C’est pourtant la meilleure approche en termes de management comme de communication. En effet, une fois la crise passée, les collaborateurs retiennent que l’entreprise pour laquelle ils travaillent est d’une exigence sans faille et les consommateurs se souviennent qu’ils constituent l’absolue priorité de la marque, quelles que soient les mesures que celle-ci doit prendre pour assurer leur satisfaction.

Scott Forstall – (CC) paz.ca

Venons-en désormais à l’allégation de cet article : à mon sens, la dernière crise connue par Apple est de nature différente des précédentes car elle met au jour un problème de leadership latent au sein du Groupe. En effet, la défaillance d’Apple Maps est la deuxième – espérons, pour Apple, la seconde – enregistrée dans le secteur dirigé par Scott Forstall. La première avait été le lancement de l’assistant vocal Siri en 2011 avant – déjà ! – qu’il soit suffisamment fiable.

Dans les deux cas, l’insuffisance du contrôle qualité réalisé par Forstall fut inversement proportionnelle à sa suffisance sur la scène des conférences de presse d’Apple. La brillante démonstration de Siri et d’Apple Maps par Forstall lors des lancements respectifs de l’iPhone 4S et de l’iPhone 5 créa des attentes que les deux applications ne purent pas satisfaire. Forstall ne mentionna pas les limites inhérentes aux deux systèmes et son recours aux superlatifs traditionnels d’Apple aggrava son cas en termes de perception une fois la réalité découverte par les consommateurs. C’est une chose de se tromper ; c’en est une autre de donner l’impression de tromper délibérément ses clients.

Or Forstall, surnommé “le PDG en préparation” par Adam Lashinsky dans son livre “Inside Apple” (lire ma critique ici), est vu par beaucoup comme le successeur naturel de Steve Jobs (dont il aurait le charisme, la capacité visionnaire et le mauvais caractère*), Tim Cook n’étant qu’un pape de transition.

La question qui se pose donc désormais à Tim Cook est la suivante : peut-il laisser impuni un deuxième échec aussi retentissant de Scott Forstall pour la marque ? Et, surtout, a-t-il le pouvoir de s’en prendre à Forstall étant donné sa contribution à Apple depuis des années (il est l’inventeur du système d’exploitation mobile iOS qui représente aujourd’hui le coeur nucléaire du succès de la marque) et son prestige dans l’écosystème de la marque ?

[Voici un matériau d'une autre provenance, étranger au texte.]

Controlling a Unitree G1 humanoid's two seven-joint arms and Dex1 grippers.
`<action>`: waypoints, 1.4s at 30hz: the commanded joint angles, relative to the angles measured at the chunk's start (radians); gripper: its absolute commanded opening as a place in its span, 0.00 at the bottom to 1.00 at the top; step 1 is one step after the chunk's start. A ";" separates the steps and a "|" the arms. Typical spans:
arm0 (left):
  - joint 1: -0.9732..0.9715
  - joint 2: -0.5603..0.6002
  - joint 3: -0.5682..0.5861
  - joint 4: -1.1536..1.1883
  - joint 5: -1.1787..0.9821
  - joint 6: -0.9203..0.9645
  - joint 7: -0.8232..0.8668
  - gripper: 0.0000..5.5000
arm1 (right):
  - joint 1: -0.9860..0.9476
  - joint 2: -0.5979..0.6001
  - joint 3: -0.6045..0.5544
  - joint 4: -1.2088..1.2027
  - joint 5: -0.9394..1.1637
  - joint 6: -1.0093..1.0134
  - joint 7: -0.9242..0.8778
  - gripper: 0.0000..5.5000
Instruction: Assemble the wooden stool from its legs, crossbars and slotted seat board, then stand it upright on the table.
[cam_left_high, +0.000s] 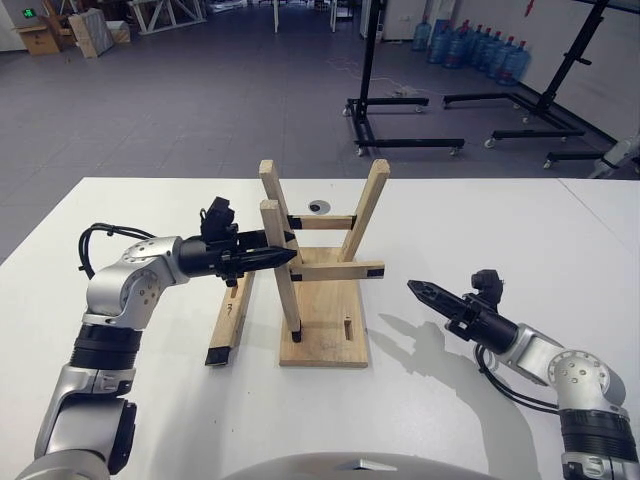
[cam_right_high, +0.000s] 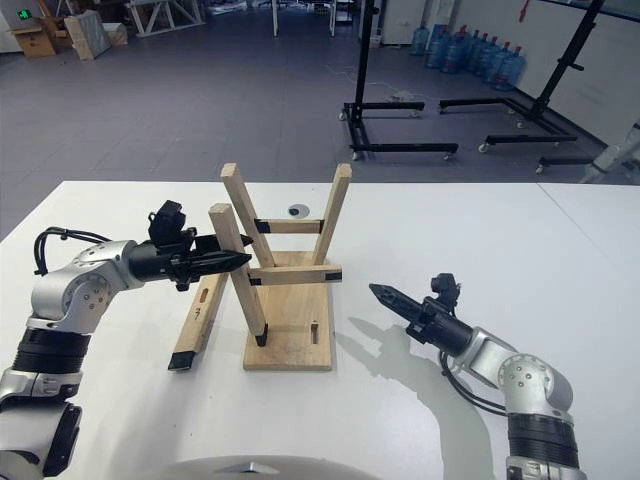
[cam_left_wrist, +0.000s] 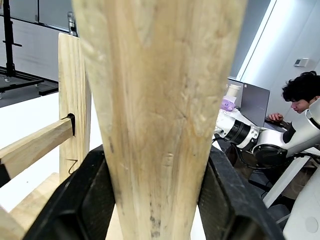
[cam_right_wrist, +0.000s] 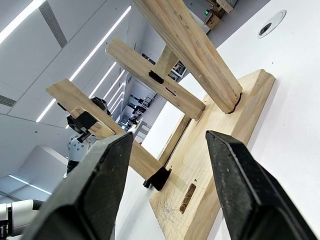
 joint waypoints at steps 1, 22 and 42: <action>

En 2008, Steve Jobs avait licencié le patron et une partie de l’équipe MobileMe après leur déficience. Etant donnée l’ampleur des échecs récents de Scott Forstall, des décisions devraient donc s’imposer pour que soit respectée la culture d’exigence et de responsabilité personnelle entretenue au sein d’Apple. C’est pourquoi la réaction de Tim Cook dictera certainement une partie de l’avenir d’Apple. La guerre de succession vient peut-être de vraiment commencer au Siège de la marque…

* A tel point que, selon Bloomberg Businessweek, les autres membres de l’équipe dirigeante d’Apple refusent de rencontrer Forstall, tant ils lui font peu confiance, si Tim Cook n’est pas présent.